Incentives for action
The link between wetlands in the Upper Midwest and the algae in the Gulf of Mexico might be hard to appreciate because of the many miles between them. But there are financial incentives to encourage people to see that link - incentives such as the Wetlands Reserve Program of the U.S. Department of Agriculture. And Zedler says once people start using those incentives, the benefits of the restored wetlands should become more apparent.
"These wetlands aren't just going to help the Gulf of Mexico," she says. "They're going to help with water quality and wildlife in the Upper Midwest. They're going to help with plant diversity and conservation. They're going to help with controlling floods. And they'll probably help farmers - they'll reduce the soil loss from their fields because the soil will be trapped right there instead of being eroded away."
About the authors:
Charmaine Tryon-Petith is a graduate student in Life Sciences Communication at the University of Wisconsin-Madison.
Richard Hoops is an editor at the UW-Madison Sea Grant Institute and a producer of the Earthwatch Radio program.
This article is reproduced with permission from the authors, for which we are very grateful, and copyright remains with them. For the original article go to ewradio.org/feature_wetland.aspx
Interestingly, the following article appeared on the Associated Press on October 12th:
Gulf's 'Dead Zone' Less of a Mystery
HOUSTON - The oxygen-depleted "dead zone" in the Gulf of Mexico, long a subject of scrutiny by scientists, is only now becoming less of a mystery. Known by fishermen south of the Mississippi River for more than a century, the area gained scientific recognition in the 1970s but became a greater concern when it doubled in size to about 7,000 square miles about 20 years later.
That expansion was blamed on nitrates, which are used as fertilizer and wash into the Mississippi River. The excess nitrates created large phytoplankton blooms, scientists said. Bacteria that thrive on the plankton after it dies consume more and more oxygen and the lower-oxygen water settles to the bottom. The result, says Texas A&M University oceanographer Steven DiMarco, is a stable water column where the bottom 10 to 20 percent doesn't get replenished with fresh oxygen.
DiMarco said that this dead-zone effect is most persistent in the summer months, when the Gulf of Mexico waters are stagnant and there is little mixing. Fronts that develop by September help break up the dead zone by stirring up the Gulf waters.
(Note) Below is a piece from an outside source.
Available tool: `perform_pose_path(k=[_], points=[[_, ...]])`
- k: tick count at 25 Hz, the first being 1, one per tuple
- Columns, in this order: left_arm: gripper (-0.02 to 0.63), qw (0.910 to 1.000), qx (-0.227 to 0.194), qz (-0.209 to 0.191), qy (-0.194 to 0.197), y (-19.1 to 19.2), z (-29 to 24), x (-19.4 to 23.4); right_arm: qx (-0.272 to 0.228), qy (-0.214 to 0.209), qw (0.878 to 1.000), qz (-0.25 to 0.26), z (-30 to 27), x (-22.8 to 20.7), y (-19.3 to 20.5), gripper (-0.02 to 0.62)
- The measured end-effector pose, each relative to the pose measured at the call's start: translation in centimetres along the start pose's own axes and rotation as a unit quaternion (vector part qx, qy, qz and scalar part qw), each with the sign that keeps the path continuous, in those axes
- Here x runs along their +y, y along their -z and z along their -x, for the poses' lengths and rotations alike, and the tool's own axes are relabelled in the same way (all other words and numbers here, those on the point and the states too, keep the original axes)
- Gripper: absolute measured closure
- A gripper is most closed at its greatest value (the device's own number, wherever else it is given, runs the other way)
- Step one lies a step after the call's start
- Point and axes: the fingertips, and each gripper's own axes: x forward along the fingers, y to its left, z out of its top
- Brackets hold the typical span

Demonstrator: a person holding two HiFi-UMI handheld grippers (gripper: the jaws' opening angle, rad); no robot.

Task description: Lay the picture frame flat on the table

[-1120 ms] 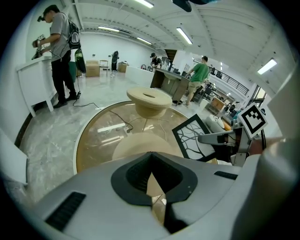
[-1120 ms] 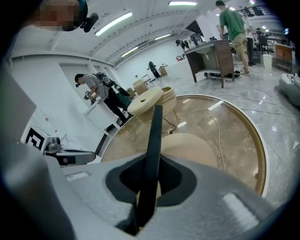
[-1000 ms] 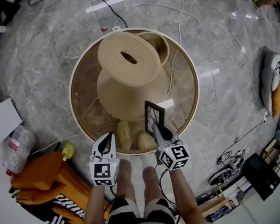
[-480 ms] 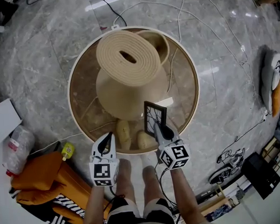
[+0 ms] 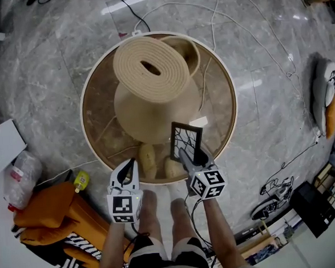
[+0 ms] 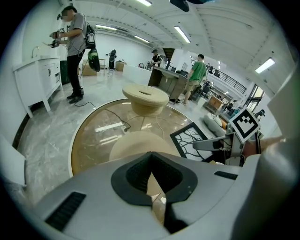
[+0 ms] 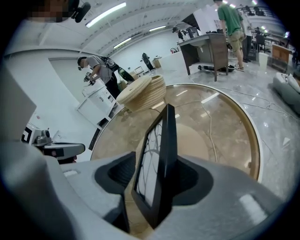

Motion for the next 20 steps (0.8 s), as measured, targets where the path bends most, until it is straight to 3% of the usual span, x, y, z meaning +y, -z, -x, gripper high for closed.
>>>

When DiMarco's research team went to sea in late August, he was surprised at the finding. "The dead zone, which had been measured just three weeks before, had broken up," he told the Houston Chronicle in Tuesday's editions.
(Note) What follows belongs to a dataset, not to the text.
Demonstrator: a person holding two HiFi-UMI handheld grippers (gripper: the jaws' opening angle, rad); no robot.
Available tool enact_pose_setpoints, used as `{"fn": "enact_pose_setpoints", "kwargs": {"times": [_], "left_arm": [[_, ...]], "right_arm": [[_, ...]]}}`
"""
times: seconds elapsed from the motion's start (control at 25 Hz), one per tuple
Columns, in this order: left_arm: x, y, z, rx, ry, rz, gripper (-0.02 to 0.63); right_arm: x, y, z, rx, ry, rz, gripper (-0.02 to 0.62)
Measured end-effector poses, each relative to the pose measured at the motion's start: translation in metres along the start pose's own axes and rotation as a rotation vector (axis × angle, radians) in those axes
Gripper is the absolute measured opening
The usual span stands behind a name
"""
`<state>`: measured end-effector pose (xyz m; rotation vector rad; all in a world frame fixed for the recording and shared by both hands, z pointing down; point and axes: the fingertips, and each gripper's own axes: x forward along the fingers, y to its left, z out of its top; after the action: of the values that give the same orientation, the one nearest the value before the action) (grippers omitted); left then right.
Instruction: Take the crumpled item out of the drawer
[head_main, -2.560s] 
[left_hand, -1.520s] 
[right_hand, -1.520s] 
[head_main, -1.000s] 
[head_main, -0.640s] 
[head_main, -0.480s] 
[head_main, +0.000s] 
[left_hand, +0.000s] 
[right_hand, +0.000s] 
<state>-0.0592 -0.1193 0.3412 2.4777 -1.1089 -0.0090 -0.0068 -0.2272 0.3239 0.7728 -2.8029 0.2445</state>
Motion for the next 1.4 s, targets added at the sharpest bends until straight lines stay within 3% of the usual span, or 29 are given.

But DiMarco said the decline can't be explained by the active hurricane season, because the researchers visited before Frances and Ivan hit the area, and Bonnie and Charley were peripheral to the dead zone. Scientists now believe other factors play a major role in the dead zone's growth, including the coastal current which usually flows from Louisiana to Texas from September through May.
DiMarco said winds reverse in June and the general circulation moves waters from Texas up to Louisiana. This may help block fresh, oxygen-rich water from reaching the dead zone. He said the coastal flow this year had switched course back from Louisiana to Texas earlier, in August, about the same time as the dead zone began breaking up.
"We know it's a seasonal phenomenon, but there are random processes at work that can make it bigger or smaller," said DiMarco, who will continue his research funded by the National Oceanic and Atmospheric Administration next year. "We know it's a seasonal phenomenon, but there are random processes at work that can make it bigger or smaller.
"It's gone for this year, but I certainly expect it to be back next year," he said.